When we finally got out of the Embarkment tube station, there were police cordons everywhere, and we could not get on to the bridge. All of us were drawn, however, to the very Indian sound of the dhol (the Indian drum, with its unique beats). So were a couple behind us, and the woman went "Whah's thah? Who're those people???" to which the man said "Aw...Hari Krish-nuh punks!" and we four all grinned at each other. Then we followed the sound to its source. Four white men, some of them tonsured except for a tuft of hair (like some Indian temple priests), and wearing Indian traditional clothes - dhotis and veshtis - were singing "Hari Krish-nuh, Hari Krish-nuh, Krishni Krish-nuh, Hari, Hari..."
We began to dance in our little corner (this was suggested by one of my friends, a girl called Bhakti, who's usually even higher on life than she is on alcohol), and the next thing we knew, two of the "Hari Krish-nuh punks" had grabbed us by the arm and drawn us into a circle. Out of nowhere, the millions of Asians in London had joined us and we were a fifty-strong crowd dancing the bhangra in the Parliament Square, as Hari Krish-nuh soon got corrected to Hare Krishna. The Big Ben showed 11:10 p.m., and the cops were getting rather nervous. Some of us waved at them and finally, a few began to crack smiles. All around us, white and golden-brown buildings with their Victorian architecture stood austerely staring at the punks dancing in the middle of the Parliament Square. And the incongruity of it all, dancing in wild circles in the space between the disapproving looks of the British Houses of Parliament, and Winston Churchill, will always be a story for the grandkids.

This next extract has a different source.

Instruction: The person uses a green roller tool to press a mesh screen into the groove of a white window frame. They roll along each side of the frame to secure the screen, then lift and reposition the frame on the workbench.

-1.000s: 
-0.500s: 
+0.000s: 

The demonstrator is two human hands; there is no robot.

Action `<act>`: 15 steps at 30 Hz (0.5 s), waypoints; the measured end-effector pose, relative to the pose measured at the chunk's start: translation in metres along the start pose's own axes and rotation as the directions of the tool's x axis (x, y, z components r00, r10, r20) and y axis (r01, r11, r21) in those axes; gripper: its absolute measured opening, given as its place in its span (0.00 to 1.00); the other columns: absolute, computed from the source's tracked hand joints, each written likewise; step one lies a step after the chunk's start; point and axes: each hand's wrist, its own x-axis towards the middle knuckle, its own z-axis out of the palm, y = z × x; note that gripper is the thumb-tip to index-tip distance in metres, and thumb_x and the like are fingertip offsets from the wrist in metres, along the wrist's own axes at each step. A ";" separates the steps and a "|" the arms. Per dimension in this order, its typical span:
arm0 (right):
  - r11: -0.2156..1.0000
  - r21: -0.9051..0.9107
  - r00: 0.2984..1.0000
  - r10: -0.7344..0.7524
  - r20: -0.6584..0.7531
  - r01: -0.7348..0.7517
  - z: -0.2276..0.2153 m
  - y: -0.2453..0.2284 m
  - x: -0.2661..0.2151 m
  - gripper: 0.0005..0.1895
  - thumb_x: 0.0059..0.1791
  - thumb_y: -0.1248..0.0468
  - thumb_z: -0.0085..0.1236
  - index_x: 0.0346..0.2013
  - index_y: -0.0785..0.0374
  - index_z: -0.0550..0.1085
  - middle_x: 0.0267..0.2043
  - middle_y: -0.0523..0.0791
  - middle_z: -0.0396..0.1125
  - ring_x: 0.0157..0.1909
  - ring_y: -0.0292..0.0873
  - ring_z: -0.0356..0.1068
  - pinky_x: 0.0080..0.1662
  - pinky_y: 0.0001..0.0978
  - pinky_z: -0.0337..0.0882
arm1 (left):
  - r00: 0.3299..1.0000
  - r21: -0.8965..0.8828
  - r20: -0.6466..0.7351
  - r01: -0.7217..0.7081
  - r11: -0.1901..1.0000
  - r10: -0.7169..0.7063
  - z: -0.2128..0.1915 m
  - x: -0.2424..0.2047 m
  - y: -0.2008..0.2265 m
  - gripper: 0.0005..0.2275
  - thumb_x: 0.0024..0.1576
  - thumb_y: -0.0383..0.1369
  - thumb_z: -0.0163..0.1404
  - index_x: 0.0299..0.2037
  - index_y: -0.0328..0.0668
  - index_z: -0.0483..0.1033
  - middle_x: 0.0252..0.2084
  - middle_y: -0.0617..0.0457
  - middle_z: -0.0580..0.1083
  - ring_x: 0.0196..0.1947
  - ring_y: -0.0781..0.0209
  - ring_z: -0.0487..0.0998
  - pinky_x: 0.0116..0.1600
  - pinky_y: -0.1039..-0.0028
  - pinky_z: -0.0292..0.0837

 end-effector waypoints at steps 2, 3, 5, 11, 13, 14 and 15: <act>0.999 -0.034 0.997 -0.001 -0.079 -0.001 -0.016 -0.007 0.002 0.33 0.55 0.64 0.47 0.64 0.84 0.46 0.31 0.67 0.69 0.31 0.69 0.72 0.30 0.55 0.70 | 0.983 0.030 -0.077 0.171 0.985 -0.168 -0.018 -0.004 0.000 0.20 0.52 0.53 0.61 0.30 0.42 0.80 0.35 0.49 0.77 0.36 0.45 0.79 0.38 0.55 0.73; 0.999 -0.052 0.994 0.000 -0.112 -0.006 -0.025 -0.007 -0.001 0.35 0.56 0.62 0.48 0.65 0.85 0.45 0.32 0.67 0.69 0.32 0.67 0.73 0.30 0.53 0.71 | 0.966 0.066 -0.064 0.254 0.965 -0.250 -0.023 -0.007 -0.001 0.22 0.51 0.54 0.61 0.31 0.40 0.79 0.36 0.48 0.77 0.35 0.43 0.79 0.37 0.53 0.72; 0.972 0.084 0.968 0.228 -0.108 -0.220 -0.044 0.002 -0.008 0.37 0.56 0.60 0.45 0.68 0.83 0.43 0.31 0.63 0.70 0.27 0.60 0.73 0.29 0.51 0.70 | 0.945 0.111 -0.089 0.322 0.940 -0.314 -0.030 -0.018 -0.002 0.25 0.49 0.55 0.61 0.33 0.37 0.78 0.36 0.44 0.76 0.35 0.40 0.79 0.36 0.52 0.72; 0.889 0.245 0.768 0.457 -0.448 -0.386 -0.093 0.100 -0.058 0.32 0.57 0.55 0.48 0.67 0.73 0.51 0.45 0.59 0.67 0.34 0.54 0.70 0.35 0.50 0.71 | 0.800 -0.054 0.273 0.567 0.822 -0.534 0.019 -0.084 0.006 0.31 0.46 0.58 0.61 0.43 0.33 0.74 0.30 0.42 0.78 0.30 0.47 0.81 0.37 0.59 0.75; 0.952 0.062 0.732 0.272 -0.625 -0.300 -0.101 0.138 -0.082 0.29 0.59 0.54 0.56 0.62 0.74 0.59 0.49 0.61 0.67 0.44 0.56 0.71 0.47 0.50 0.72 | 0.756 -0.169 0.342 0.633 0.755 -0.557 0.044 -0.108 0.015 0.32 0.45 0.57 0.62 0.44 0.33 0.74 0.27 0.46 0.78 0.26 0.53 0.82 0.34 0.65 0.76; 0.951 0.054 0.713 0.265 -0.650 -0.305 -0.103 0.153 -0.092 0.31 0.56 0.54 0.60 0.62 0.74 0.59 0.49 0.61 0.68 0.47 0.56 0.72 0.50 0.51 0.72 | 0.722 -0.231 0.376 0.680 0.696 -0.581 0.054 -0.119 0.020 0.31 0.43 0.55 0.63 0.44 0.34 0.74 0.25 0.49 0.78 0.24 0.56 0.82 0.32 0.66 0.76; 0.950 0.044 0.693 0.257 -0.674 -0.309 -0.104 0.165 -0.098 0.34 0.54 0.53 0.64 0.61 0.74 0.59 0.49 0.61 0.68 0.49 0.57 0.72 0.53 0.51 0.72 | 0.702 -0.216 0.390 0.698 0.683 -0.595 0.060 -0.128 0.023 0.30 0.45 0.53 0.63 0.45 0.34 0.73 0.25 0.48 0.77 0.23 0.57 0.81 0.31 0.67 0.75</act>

My grandma never tires of telling us all how she and my grandfather, an Accountant General, were present at the hoisting of the Indian flag on 15th August, 1947. And all through the events of the night, which included two drunk screaming women being bundled into straitjackets and carried away by the police - as a cop said sardonically "there's something you don't see every day of the year!" - I could only think of the face she would pull when I told her "yeah, whatever, Patti, you never danced to Hare Krishna in front of the British Houses of Parliament!"